The remaining sections of the article operationalise this framework in order to explore more thoroughly the trajectory of agency developments in the UK.
Structural disaggregation and reaggregation
UK agency landscape a
Includes UK central government and devolved administrations.
Includes agencies formed from mergers. Excludes departments run on ‘Next Steps’ lines and cases of name change.
For merged agencies, all original bodies are listed as closed and a new agency is counted.
Includes agencies closed for further disaggregation; those whose functions were dropped from government altogether (without being privatised); and those endowed with alternative statuses.
Several cautionary remarks about the data are needed. First, reflecting the frequently ‘messy’ character of machinery-of-government changes, closure classifications are made according to the dominant direction of transfer for an agency’s functions. For example the majority of HM Stationery Office was sold in 1996, though a small part was retained. This is listed simply as a privatisation. Accordingly, the chronology should be read as an abstraction, useful for analytic purposes, rather than as a definitive register of events. Second, in the absence of any official agency registry for 1988–2010, the chronology’s absolute coverage cannot be guaranteed, although the numbers presented in Table 1 are internally consistent.
Overview
The UK agency population (including the territories and, latterly, devolved administrations) grew in the decade after 1988 to peak at 138 in 1997 and 1998. By the end of 2010, the population fell to 84, with the largest net reductions in 2007 and 2008 (Figure 1). Since 1997, 2003 was the only year to see a net increase (of one agency). James (2003: 57) reports that agency employment (excluding the Northern Ireland Civil Service (NICS) and departments adopting Next Steps principles) reached 285,000 in 1997 – 60% of the Home Civil Service. Adopting the same exclusion criteria, the number of full-time equivalent (FTE) civil servants in agencies in 2009–10 totalled approximately 303,000 – 62% of the Home Civil Service.
1
If the NICS is included, the figure is 315,050. Together, the five largest agencies employed nearly 207,000. The smallest agency has just 38 FTE.
UK agency population, 1988-2010.
Agency launches
Between 1988 and 1997, Next Steps produced 161 agencies. Nominally, the majority of launches involved newly disaggregated functions, although in practice some agencies already existed as separate organisations (Talbot, 2004). Latterly, several were also formed as a result of small-scale rationalisations of already ‘agencified’ functions. As for the ‘post-Next Steps’ period (1998–2010), 65 further agencies were created by the UK government and the devolved administrations. These are also divided between those housing newly decoupled functions and those resulting from rationalisations. A significant example of new agencification is the Immigration and Nationality Directorate of the Home Office, which, having been considered poorly suited to agency status during Next Steps (OPSR and HM Treasury, 2002: 16), was finally hived-off in 2007 (Border and Immigration Agency, 2007).

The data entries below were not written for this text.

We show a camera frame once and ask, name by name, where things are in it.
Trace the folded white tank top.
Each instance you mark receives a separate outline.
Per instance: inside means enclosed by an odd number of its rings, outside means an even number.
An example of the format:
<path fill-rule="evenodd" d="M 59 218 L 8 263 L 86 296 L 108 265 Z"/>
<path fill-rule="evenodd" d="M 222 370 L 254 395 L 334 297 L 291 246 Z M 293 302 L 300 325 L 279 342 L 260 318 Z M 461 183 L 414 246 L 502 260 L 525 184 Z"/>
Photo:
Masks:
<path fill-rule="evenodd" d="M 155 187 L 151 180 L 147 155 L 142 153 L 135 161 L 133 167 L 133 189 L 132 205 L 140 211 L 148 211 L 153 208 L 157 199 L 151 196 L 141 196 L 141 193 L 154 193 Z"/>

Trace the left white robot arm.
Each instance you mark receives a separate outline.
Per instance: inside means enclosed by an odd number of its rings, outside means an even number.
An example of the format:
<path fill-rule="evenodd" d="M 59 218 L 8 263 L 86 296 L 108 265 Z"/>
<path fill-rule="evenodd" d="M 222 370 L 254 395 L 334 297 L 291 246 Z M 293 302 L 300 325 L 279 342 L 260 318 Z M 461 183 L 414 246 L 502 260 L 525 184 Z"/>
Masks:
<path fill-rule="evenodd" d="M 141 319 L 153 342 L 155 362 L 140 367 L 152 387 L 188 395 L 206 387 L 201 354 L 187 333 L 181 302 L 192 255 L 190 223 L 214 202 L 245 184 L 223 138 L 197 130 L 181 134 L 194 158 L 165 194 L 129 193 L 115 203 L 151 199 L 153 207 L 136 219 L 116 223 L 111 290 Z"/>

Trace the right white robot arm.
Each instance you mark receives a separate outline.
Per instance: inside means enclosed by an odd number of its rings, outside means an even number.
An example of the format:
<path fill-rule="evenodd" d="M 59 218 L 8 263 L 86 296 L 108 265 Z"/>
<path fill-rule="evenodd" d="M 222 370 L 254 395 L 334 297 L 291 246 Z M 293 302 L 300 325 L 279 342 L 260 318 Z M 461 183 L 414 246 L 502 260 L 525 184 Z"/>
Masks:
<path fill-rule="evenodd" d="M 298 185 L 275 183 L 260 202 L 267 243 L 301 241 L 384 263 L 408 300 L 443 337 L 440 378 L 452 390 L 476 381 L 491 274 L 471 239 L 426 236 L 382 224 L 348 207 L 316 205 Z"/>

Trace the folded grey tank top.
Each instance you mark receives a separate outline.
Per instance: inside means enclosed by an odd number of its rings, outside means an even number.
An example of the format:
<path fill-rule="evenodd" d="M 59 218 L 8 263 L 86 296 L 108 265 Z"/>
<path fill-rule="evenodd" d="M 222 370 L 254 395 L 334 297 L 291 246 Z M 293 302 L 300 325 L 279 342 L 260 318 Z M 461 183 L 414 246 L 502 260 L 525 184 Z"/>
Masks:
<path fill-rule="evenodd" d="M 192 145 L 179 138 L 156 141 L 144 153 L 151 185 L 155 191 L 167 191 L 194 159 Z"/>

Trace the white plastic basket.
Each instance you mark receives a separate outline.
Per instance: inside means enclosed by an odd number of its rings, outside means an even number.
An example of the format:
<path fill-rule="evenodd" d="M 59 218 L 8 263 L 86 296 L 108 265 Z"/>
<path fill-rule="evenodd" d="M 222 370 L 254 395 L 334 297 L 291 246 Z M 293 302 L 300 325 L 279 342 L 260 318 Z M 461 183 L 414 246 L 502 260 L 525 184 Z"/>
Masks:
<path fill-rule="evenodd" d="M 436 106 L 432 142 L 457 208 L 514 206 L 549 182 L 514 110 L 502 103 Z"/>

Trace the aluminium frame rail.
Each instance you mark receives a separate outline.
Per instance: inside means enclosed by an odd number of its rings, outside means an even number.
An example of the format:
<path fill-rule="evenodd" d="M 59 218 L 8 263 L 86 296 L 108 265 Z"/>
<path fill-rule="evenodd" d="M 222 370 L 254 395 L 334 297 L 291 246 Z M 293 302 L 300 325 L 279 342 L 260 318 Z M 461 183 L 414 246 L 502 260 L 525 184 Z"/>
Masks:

This reduced the core department’s staff by approximately 18,000 and therein constitutes a notable example of continuing structural disaggregation during the period characterised by the thesis as predominantly ‘reaggregating’. Other ‘new’ agencies came from the restructuring of public bodies (Health Commission Wales) or evolving public policy demands (Asset Protection Agency). Nevertheless, in contrast with the Next Steps programme, more than half of launches after 1998 were rationalisations of the existing agency population.
Agency closures
In the first decade of agencification, privatisation was the main factor behind dissolution. Of the 15 such closures listed in Table 1, 12 constitute full privatisations and three involve major contracting-out initiatives. Table 1 records no direct privatisations since 1997, although, as Burnham and Pyper (2008: 146–7) demonstrate, some functions formerly undertaken by agencies have, since dissolution, been moved to the private sector.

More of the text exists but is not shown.